Most Adelaide residents are acutely aware that they live in the driest state on the driest inhabited continent, and many still remember water restrictions during the recent Millennium Drought.
However, substantial quantities of water lie beneath Adelaide, which can be used more effectively by updating our knowledge about this valuable resource.
A group of South Australia’s leading groundwater scientists is embarking on a $3 million, two-year project to map the aquifers beneath Adelaide to provide a comprehensive understanding of the quantity and quality of water within the aquifers. It will also assess the likely impacts of a changing climate and increasing population, and inform future water planning.

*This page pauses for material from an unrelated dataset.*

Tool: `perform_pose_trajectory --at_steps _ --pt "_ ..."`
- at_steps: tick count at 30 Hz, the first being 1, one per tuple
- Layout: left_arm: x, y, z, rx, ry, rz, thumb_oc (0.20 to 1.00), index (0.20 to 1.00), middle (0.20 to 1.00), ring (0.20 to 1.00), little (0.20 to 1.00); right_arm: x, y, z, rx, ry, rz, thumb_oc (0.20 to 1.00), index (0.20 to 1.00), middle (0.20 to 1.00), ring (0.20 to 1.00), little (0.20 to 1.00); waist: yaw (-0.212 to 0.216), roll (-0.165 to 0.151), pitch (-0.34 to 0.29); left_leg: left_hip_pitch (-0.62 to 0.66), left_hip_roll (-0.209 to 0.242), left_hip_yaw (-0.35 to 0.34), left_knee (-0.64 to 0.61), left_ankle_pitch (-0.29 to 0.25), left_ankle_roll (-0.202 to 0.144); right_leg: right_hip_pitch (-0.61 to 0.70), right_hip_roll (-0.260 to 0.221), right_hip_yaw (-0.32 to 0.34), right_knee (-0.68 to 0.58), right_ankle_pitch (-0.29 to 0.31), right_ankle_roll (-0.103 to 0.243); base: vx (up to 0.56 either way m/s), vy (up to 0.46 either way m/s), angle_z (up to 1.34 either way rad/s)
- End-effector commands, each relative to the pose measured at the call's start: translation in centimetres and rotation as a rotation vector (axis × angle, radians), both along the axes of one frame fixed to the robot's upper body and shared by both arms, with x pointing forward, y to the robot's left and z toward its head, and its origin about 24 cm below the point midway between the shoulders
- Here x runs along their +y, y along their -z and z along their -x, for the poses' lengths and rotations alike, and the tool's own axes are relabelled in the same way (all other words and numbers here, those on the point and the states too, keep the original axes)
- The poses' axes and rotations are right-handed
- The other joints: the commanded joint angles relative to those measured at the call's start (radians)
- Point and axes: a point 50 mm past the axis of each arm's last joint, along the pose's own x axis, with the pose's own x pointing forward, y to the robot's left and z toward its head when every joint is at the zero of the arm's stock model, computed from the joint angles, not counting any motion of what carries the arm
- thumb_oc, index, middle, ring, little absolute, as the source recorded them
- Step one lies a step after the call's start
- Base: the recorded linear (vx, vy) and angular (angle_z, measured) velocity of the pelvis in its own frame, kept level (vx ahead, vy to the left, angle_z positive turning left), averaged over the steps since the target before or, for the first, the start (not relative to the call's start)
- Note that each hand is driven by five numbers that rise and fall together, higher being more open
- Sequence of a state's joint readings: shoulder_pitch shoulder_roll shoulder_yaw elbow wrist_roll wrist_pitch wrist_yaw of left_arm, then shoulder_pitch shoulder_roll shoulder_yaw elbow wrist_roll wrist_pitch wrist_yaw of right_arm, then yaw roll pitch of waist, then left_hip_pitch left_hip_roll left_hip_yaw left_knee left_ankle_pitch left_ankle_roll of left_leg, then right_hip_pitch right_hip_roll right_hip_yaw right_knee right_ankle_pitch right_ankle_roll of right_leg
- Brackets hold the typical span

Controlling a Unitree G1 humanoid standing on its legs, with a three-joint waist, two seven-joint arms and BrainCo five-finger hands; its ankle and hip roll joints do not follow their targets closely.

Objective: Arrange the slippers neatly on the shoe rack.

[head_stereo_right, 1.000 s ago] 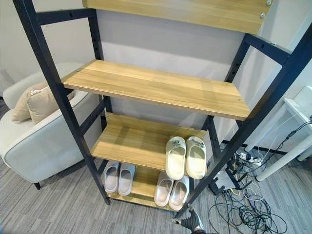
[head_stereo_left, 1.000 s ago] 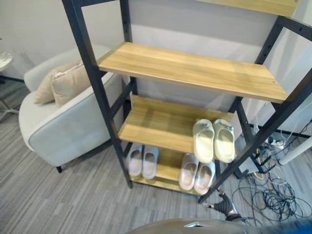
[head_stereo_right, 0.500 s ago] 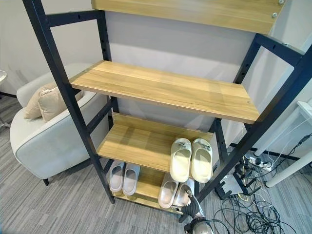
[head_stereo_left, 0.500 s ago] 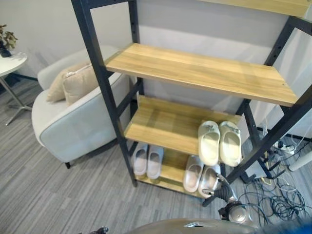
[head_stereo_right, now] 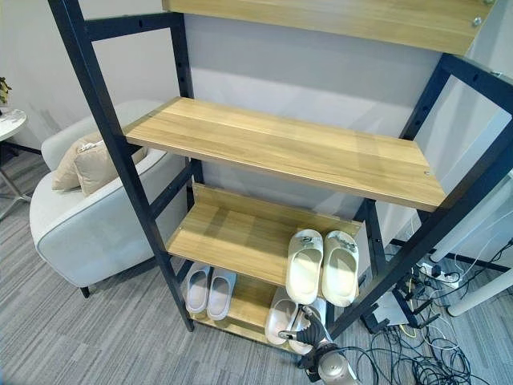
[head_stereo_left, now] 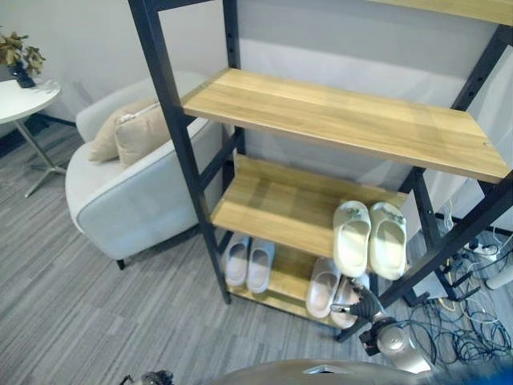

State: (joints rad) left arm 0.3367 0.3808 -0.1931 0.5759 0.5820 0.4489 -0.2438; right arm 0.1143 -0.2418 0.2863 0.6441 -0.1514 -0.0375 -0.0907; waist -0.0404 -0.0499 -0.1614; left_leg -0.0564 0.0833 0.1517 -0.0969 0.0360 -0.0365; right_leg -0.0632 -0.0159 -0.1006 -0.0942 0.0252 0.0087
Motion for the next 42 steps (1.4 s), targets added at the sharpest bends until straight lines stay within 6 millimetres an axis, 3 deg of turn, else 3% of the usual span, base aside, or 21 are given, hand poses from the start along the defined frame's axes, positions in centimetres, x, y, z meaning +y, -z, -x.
perform_pose_trajectory --at_steps 1,19,42 --pt "1.3 -0.8 -0.8 0.005 0.037 -0.043 1.000 1.000 1.000 1.000 1.000 0.9 -1.1 -2.0 -0.078 -0.020 -0.017 1.000 1.000 1.000 1.000 1.000 0.004 0.008 0.026 0.013 0.000 -0.027 0.010 -0.053 0.026 -0.005 -0.020 -0.002 0.014 0.003 0.043 0.00 0.000 0.00" --pt "1.6 -1.3 -1.9 0.021 0.063 -0.047 1.000 1.000 1.000 1.000 1.000 3.0 -2.3 -4.0 -0.152 -0.130 -0.053 1.000 1.000 1.000 1.000 1.000 0.020 0.008 0.023 0.011 -0.004 -0.038 0.010 -0.053 0.028 0.002 -0.023 -0.008 0.012 0.000 0.044 0.00 0.000 0.00" --pt "2.4 -2.4 -1.6 0.064 0.052 -0.060 1.000 1.000 1.000 1.000 1.000 -0.8 -5.0 -7.1 -0.269 0.029 -0.003 1.000 1.000 1.000 1.000 1.000 0.022 0.005 0.020 -0.007 -0.006 -0.046 0.010 -0.049 0.026 -0.009 -0.023 -0.012 0.008 0.001 0.043 0.00 -0.001 0.02"
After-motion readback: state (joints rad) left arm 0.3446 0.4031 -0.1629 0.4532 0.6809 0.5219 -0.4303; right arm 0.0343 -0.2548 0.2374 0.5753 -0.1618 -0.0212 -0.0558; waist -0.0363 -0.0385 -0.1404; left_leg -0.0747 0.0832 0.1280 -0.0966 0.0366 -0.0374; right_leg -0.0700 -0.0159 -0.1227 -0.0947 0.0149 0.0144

Adelaide residents have long made use of groundwater, historically by drawing water from backyard bores. Today, groundwater is an important contributor to South Australia’s economy. A recent study commissioned by the National Centre for Groundwater Research and Training showed that groundwater helps the nation earn $34 billion a year. Locally, groundwater supports major industries and local councils, reducing demand on Adelaide’s reticulated water supply.
While construction of the Adelaide desalination plant provides security of tap water during periods of drought, the local manufacturing industry and many market gardeners in the northern suburbs rely on a steady supply of groundwater from deep aquifers to operate.
“These groundwater resources are crucial for Adelaide’s continued economic development,” Flinders University Strategic Professor of Hydro(geo)logy Okke Batelaan, the project leader, said.
“We need to improve our knowledge of how much water flows from the Hills to the plains and how much water moves between the different aquifers,” he said.
“We don’t know how much flows out to sea and how much water is fresh and how much is saline. Now is the time for us to learn more about our groundwater resources.
“This will help us to use our groundwater sustainably and ensure the continuing viability of our groundwater-dependent industries.
“We already artificially pump water underground to store it from winter to summer. Once we know more about the subsurface and how these systems work, we could potentially use them for storing large volumes of recycled stormwater, complementing other water sources, like the Murray.”
Research will be conducted in collaboration with the South Australian Department of Environment, Water and Natural Resources, and is supported by the National Centre for Groundwater Research and Training.